Role of KLP3A. KLP3A appears to couple ipMT sliding to spindle elongation by a mechanism more complex than simply facilitating KLP61F-driven sliding (17). We propose that, by organizing ipMTs into robust bundles, it influences the critical ratio of active KLP10A to ipMT minus ends at the poles. In controls, this ratio decreases substantially at anaphase B onset, when some hypothetical signal turns off KLP10A activity, so depolymerization is suppressed and the spindle elongates. In KLP3A-inhibited embryos, ipMT bundles are disorganized, and fewer minus ends are focused at the poles. In preanaphase B spindles, the rate of depolymerization remains at control levels, because the rate at which ipMTs are slid and fed into the poles is limiting, but at anaphase B onset, the ratio of residual KLP10A to ipMT ends remains high, allowing depolymerization and flux to persist, inhibiting spindle elongation. Although this remains to be tested experimentally, computer simulations using varying ratios of KLP10A to ipMT minus ends support the hypothesis (see Fig. 6, which is published as supporting information on the PNAS web site).

Variance in the Flux Rates. On individual spindles, we observed high variance in the rates of poleward flux (Fig. 1C) but not in the rates of spindle elongation (Fig. 2 A Inset), which depends on multiple MTs acting on each pole at once, thus averaging out the variance. A quantitative analysis of the variance in flux rates reveals that it may be due to fluctuations in KLP10A activity and/or Poisson fluctuations in the number of subunits disassembled from the MT minus ends at the poles. Other potential causes, such as tracking errors, velocity variance due to the motor-dependent shearing of parallel MT segments within ipMT bundles (refs. 4 and 8; Fig. 3B), or fluctuations in the rate constants of mechanochemical coupling by the sliding motors, appear insufficient to account for the large variance (see, Supporting Text).

Limitations of the Model. Our model does not address the formation or function of preanaphase B spindles or the contribution of additional mechanisms to anaphase B, e.g., KLP61F sliding ipMTs against a spindle matrix, or dynein/astral MTs pulling the poles apart (see Movies 6 and 7, which are published as supporting information on the PNAS web site). It does show that, despite the highly dynamic nature of the central spindle, our sliding filament-based model can account for steady anaphase spindle elongation, at least initially, and additional mechanisms are not necessary. However, if there is no ipMT polymerization (V⁺_poly) at the equator, linear spindle elongation during the second half of anaphase B (Fig. 4E) may require an additional component, plausibly cortical dynein (9).

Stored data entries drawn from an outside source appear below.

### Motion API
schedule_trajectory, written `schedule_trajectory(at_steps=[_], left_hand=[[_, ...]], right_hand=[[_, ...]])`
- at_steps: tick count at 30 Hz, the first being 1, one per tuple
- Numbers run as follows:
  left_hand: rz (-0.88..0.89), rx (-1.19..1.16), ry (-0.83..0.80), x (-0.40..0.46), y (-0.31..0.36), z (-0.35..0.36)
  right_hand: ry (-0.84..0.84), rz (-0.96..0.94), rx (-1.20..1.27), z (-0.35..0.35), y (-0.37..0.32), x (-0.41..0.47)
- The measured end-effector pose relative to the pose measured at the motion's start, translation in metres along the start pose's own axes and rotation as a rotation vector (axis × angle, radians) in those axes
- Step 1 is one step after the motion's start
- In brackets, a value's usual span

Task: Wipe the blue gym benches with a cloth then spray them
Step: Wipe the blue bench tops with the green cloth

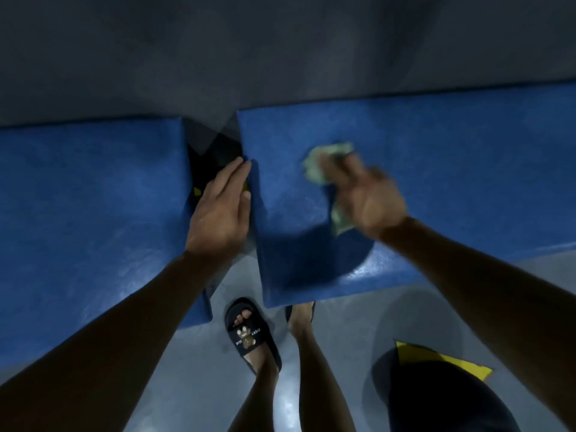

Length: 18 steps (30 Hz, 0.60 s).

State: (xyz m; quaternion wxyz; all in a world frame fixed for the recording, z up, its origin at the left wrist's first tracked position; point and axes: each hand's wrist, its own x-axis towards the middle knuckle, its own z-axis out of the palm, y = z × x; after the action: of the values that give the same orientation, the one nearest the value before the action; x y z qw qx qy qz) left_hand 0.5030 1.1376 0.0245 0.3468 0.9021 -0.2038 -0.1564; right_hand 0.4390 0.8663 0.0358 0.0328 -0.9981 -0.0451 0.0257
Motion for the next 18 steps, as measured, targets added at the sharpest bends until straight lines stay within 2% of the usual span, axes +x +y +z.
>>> schedule_trajectory(at_steps=[3,4,5,6,7,9,10,12,13,14,15,18], left_hand=[[-0.01,0.001,-0.023,0.006,0.0,0.003],[-0.004,0.011,-0.018,0.007,0.0,0.004],[0.0,0.022,-0.011,0.008,-0.001,0.004],[-0.004,0.03,-0.011,0.01,-0.002,0.005],[-0.011,0.035,-0.017,0.012,-0.002,0.007],[-0.023,0.057,-0.025,0.016,-0.002,0.008],[-0.031,0.071,-0.023,0.018,-0.002,0.007],[-0.026,0.076,-0.035,0.022,-0.002,0.005],[-0.018,0.069,-0.043,0.024,-0.002,0.005],[-0.015,0.063,-0.048,0.025,-0.003,0.004],[-0.015,0.061,-0.047,0.025,-0.005,0.004],[-0.037,0.06,-0.042,0.027,-0.006,0.006]], right_hand=[[0.052,0.73,0.171,-0.002,0.04,0.003],[0.074,0.922,0.217,-0.001,0.03,0.013],[0.062,1.033,0.248,0.001,0.01,0.024],[0.039,1.044,0.288,0.003,-0.016,0.034],[0.038,0.942,0.318,0.009,-0.044,0.041],[0.1,0.569,0.285,0.01,-0.097,0.046],[0.041,0.373,0.211,0.006,-0.108,0.043],[-0.109,-0.011,0.093,-0.001,-0.075,0.043],[-0.098,-0.117,0.067,-0.004,-0.046,0.043],[-0.069,-0.107,0.077,-0.005,-0.014,0.045],[-0.041,0.036,0.083,-0.006,0.018,0.047],[-0.013,0.627,0.108,-0.014,0.078,0.046]])
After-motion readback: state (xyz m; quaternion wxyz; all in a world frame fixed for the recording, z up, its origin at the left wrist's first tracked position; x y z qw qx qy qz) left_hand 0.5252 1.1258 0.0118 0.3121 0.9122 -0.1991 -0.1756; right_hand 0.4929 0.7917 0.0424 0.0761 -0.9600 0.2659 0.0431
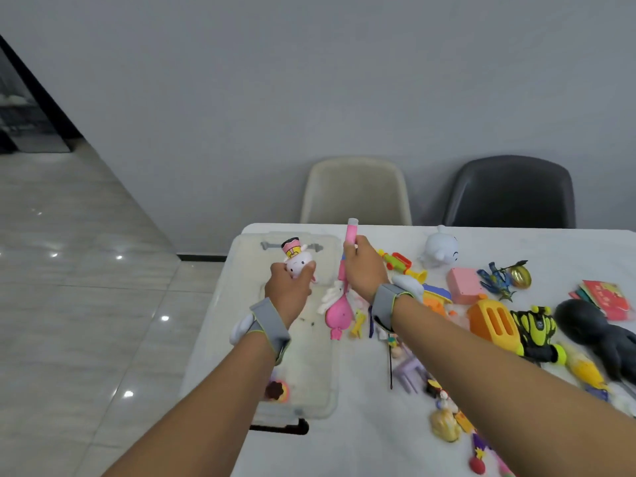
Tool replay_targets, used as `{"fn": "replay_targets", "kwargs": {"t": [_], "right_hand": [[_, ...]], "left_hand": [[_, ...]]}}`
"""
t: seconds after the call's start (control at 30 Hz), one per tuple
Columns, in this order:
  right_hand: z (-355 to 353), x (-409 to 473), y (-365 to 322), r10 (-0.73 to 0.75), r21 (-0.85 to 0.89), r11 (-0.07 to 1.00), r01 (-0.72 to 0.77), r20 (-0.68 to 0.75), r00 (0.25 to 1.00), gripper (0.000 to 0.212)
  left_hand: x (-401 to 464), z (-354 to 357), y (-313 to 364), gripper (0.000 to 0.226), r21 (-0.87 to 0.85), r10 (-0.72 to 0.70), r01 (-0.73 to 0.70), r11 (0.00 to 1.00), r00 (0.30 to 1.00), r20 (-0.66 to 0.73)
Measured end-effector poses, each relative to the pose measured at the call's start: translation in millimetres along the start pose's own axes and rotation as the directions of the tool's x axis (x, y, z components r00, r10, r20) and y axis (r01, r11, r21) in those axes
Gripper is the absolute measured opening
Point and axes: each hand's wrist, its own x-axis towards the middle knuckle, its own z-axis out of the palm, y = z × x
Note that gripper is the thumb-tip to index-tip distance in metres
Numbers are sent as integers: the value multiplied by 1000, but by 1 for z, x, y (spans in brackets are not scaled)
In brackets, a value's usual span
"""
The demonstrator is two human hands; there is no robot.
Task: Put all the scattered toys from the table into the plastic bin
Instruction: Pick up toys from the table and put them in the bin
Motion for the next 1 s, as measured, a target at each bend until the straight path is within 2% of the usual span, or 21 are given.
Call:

Implications for the Rate of Mitosis. The Drosophila early embryo carries out multiple mitoses very rapidly (cell cycle duration, ≈10 min). Accordingly, both anaphase B spindle elongation and anaphase spindle ipMT turnover occur faster than in other systems (e.g., refs. 19 and 22), yet KLP61F motors work at the same slow rate as bipolar kinesins from diverse organisms (23). Based on our data (Figs. 1C, 4D, and Fig. 7, which is published as supporting information on the PNAS web site), we propose that the rate of elongation of different spindles may be governed by the extent of down-regulation of depolymerization at the poles. This would be completely turned off in Drosophila embryos, providing maximal coupling and allowing ipMT sliding to drive elongation at the maximum rate, but, in other spindles, the partial down-regulation of flux may produce a slower elongation rate. In contrast, in different muscle fibers, changes in sliding motor activity via changes in the rate of ADP release by myosin II governs the rate of fiber shortening (24).

Conclusion

This model, supported by experimental data, describes the dynamics of anaphase B in terms of a plausible molecular mechanism in which the onset and rate of spindle elongation are controlled by the suppression of poleward flux. The model is an advance toward a quantitative description of mitosis and can be generalized to describe spindle length-determining mechanisms operating elsewhere (25).